EXERCISE OBJECTIVE> Retype the listing below, keeping every line the same.
[RAW DATA Boundary: Start]
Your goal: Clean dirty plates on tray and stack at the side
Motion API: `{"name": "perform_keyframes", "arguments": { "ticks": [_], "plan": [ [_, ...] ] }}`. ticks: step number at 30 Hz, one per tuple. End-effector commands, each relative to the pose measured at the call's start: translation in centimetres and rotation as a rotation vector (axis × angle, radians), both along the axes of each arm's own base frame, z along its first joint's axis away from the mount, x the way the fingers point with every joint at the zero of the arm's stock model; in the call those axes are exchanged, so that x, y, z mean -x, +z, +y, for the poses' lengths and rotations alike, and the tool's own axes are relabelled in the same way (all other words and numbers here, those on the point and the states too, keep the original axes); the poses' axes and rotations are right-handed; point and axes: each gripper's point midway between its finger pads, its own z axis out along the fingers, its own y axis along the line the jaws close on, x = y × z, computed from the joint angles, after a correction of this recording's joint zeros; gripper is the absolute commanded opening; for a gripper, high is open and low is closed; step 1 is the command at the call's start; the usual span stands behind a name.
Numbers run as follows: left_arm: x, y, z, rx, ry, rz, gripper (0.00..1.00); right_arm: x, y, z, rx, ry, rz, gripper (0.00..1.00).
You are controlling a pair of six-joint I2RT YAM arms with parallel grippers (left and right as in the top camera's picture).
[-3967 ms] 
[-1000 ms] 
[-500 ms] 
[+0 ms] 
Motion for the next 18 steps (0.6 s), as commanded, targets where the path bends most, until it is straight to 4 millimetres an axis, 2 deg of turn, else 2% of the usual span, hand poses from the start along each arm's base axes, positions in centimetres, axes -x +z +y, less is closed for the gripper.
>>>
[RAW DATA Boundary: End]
RESPONSE TO THIS EXERCISE>
Your goal: Clean dirty plates on tray and stack at the side
Motion API: `{"name": "perform_keyframes", "arguments": { "ticks": [_], "plan": [ [_, ...] ] }}`. ticks: step number at 30 Hz, one per tuple. End-effector commands, each relative to the pose measured at the call's start: translation in centimetres and rotation as a rotation vector (axis × angle, radians), both along the axes of each arm's own base frame, z along its first joint's axis away from the mount, x the way the fingers point with every joint at the zero of the arm's stock model; in the call those axes are exchanged, so that x, y, z mean -x, +z, +y, for the poses' lengths and rotations alike, and the tool's own axes are relabelled in the same way (all other words and numbers here, those on the point and the states too, keep the original axes); the poses' axes and rotations are right-handed; point and axes: each gripper's point midway between its finger pads, its own z axis out along the fingers, its own y axis along the line the jaws close on, x = y × z, computed from the joint angles, after a correction of this recording's joint zeros; gripper is the absolute commanded opening; for a gripper, high is open and low is closed; step 1 is the command at the call's start; the usual span stands behind a name.
Numbers run as follows: left_arm: x, y, z, rx, ry, rz, gripper (0.00..1.00); right_arm: x, y, z, rx, ry, rz, gripper (0.00..1.00).
You are controlling a pair of six-joint I2RT YAM arms with parallel grippers (left and right as in the top camera's picture).
[-3967 ms] 
[-1000 ms] 
[-500 ms] 
[+0 ms] 
Motion for the next 18 steps (0.6 s), as commanded, targets where the path bends most, until it is straight to 4 millimetres an axis, 2 deg of turn, else 2% of the usual span, hand poses from the start along each arm's base axes, positions in centimetres, axes -x +z +y, less is closed for the gripper.
>>>

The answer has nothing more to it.